Real estate developers tell us land value in the area has gone up 20 to 30 percent in the last year, and a lot of retailers are getting in sooner rather than later. But has that saturated the market?
The landscape of Highway 290 is changing.
"It's growing too fast! Because the first year we came here, it was so empty," said Kim Lam, owner of Taste of Pho.
Lam and her husband opened their pho noodle shop along the old farm-to-market road two years ago. Now they are hardly lonely.
"This area's really taken off over the last 12 to 18 months," said developer Keith Edwards with Caldwell Companies.
Edwards says there is fierce competition for tracts of land in this part of northwest Harris County. New shopping centers are sprouting up fast. Many are already 100 percent full before construction is finished.
"I think the key factor is the lack of financing in the last three years, four years," Edwards said. "A developer who bought a tract of land, let's say in '07 or '08, couldn't get financing to develop the site or to develop the retail center until the lenders loosened up, which just happened about 12 months ago."

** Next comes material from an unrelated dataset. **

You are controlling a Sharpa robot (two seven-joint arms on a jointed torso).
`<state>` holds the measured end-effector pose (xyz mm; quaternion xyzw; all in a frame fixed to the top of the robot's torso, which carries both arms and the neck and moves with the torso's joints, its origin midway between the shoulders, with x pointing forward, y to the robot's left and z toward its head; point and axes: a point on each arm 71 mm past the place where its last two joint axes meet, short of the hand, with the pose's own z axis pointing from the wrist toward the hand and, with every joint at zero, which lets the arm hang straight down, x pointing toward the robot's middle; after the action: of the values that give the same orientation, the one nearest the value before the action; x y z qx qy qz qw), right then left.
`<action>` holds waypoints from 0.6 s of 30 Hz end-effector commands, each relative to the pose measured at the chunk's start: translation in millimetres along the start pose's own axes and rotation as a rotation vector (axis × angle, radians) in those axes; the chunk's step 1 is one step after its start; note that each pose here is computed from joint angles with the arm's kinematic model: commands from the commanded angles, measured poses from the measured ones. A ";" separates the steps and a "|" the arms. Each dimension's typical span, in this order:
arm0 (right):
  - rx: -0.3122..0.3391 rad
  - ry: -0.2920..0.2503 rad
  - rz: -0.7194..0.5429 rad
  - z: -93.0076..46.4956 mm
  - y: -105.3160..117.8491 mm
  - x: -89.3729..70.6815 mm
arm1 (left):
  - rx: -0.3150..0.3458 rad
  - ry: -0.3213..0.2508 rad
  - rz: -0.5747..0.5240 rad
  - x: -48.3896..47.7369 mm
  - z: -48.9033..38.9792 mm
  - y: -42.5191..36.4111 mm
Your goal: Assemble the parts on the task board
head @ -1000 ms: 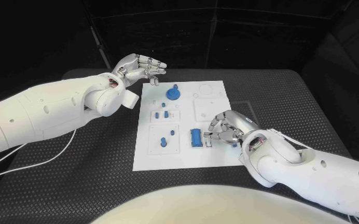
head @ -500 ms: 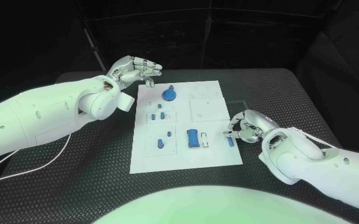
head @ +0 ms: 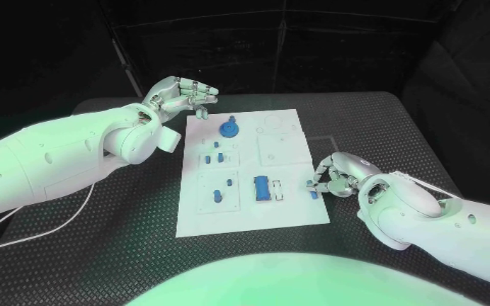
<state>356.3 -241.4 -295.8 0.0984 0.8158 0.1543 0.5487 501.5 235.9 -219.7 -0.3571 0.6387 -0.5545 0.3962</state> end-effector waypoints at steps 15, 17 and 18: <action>-0.001 0.073 -0.117 8.1 2.7 10.2 | 0.005 0.008 -0.007 0.1 0.5 -1.1; -0.005 0.074 -0.130 8.8 3.8 11.0 | 0.005 0.009 -0.007 0.3 0.5 -1.1; -0.008 0.076 -0.137 9.1 4.5 11.5 | 0.005 0.009 -0.007 0.3 0.5 -1.1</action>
<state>362.4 -232.6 -303.0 0.0579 0.8306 0.1382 0.5363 501.8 236.4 -219.9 -0.3573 0.6391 -0.5541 0.3960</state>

But with so much rapid growth -- seemingly, a sign of a healthy market -- why are there still many empty storefronts?
"Real good location, right next to 45. I have a hard time believing they're sitting empty," X-ray technician James Cohn said.
Edwards says the older spaces are suddenly less attractive.
"The bigger boxes, the bigger retailers want the new space. The second generation are going to take a little more time to fill in," he said.
But Edwards and other business owners like Lam and her husband are confident they will fill up, given all the changes around them.
"Traffic is crazy, but it's good," Lam said.
There are no incentives to fill up these spaces. Prices are reasonable and average but are expected to climb again in the next 8 to 12 months.